45. Набор по п. 33, отличающийся тем, что указанное средство гомогенизации представляет собой по меньшей мере один шарик для перемешивания, такой как шарик для перемешивания из нержавеющей стали или шарик для перемешивания из карбида вольфрама.

46. Набор по п. 45, отличающийся тем, что указанный по меньшей мере один шарик для перемешивания представляет собой шарик для перемешивания из нержавеющей стали, диаметр которого составляет приблизительно 5,6 – 11,1 мм и плотность которого составляет по меньшей мере приблизительно 7,6 г/см³.

47. Набор по п. 46, отличающийся тем, что диаметр указанного шарика для перемешивания из нержавеющей стали составляет приблизительно 7,1 – 8,7 мм, и указанный контейнер для образца представляет собой круглодонную пробирку, внутренний диаметр которой составляет приблизительно 12,9 мм.

48. Набор по п. 33, отличающийся тем, что указанный биологический образец представляет собой образец фекалий, полученный от млекопитающего, указанная композиция характеризуется значением рН от 10,5 до 11,5, предпочтительно 11, и указанная композиция содержит, по существу состоит или состоит из:

CDTA в количестве от приблизительно 250 мМ до приблизительно 350 мМ, предпочтительно 300 мМ;

β-аланина в количестве от приблизительно 30 мМ до приблизительно 70 мМ, предпочтительно 50 мМ;

этанола в количестве от приблизительно 21,5% до приблизительно 23,5% по объему, предпочтительно 23,5% по объему;

додецилсульфата натрия в количестве от приблизительно 0 до приблизительно 1% (масс./об.), предпочтительно приблизительно 0,5% (масс./об.) ; и

Antifoam A в количестве от приблизительно 0 до приблизительно 0,2% (об./об.), предпочтительно приблизительно 0,1% (об./об.).
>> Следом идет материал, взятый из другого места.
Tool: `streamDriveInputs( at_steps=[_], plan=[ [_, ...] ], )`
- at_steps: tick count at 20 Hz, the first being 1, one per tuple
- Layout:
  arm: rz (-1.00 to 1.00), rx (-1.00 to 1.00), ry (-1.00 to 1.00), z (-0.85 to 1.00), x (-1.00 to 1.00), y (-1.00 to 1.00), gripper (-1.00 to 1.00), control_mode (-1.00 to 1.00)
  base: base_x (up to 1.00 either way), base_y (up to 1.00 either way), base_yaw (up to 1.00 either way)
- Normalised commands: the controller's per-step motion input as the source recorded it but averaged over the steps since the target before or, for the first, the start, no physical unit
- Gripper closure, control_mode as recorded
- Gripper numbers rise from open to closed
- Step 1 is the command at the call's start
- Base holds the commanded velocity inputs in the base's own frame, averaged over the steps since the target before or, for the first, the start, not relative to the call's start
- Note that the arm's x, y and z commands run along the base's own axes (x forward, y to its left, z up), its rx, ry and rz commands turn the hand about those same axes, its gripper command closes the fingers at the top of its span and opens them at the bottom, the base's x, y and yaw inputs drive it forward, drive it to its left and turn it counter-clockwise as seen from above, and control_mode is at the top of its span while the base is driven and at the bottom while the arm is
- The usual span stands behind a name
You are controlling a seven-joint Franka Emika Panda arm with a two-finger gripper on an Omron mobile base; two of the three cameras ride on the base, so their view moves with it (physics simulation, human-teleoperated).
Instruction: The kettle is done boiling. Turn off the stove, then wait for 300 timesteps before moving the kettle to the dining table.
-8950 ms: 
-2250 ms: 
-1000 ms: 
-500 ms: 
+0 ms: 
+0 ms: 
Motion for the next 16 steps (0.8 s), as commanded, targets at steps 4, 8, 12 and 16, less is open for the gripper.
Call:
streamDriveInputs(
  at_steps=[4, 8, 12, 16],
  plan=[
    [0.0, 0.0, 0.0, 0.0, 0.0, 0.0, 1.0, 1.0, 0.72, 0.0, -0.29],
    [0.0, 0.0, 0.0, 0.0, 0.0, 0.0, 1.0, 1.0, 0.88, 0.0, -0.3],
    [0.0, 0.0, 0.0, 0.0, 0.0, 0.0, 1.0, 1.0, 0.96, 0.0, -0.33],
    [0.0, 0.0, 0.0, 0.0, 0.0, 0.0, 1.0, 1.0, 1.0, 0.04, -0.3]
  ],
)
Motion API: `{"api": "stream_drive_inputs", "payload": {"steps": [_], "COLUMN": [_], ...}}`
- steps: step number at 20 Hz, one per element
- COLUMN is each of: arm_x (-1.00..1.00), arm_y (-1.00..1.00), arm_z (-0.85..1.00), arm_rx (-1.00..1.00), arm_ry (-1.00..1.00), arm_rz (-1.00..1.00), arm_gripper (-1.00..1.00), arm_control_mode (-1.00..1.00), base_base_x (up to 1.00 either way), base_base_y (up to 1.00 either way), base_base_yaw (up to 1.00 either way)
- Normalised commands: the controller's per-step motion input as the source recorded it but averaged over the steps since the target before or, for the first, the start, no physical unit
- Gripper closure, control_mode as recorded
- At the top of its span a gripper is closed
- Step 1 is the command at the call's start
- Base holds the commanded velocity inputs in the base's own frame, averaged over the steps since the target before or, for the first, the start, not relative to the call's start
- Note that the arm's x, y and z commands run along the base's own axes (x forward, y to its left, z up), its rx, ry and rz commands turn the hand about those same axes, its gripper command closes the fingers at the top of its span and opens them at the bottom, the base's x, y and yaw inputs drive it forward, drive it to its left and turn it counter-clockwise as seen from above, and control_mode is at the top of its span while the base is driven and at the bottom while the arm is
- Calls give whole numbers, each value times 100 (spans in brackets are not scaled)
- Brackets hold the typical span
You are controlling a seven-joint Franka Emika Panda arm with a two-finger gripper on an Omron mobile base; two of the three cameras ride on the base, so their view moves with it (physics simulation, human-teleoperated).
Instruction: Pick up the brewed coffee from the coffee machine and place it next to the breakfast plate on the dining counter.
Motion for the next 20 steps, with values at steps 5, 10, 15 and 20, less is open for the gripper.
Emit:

49. Набор по п. 48, отличающийся тем, что указанная нуклеиновая кислота представляет собой микробную ДНК, и указанный набор предназначен для стабилизации профиля микробиома биологического образца.

50. Набор по п. 49, отличающийся тем, что указанное средство гомогенизации представляет собой по меньшей мере один шарик для перемешивания из нержавеющей стали, диаметр которого составляет приблизительно 5,6 – 11,1 мм и плотность которого составляет по меньшей мере приблизительно 7,6 г/см³, и указанный контейнер для образца представляет собой круглодонную пробирку, внутренний диаметр которой составляет приблизительно 12,9 мм.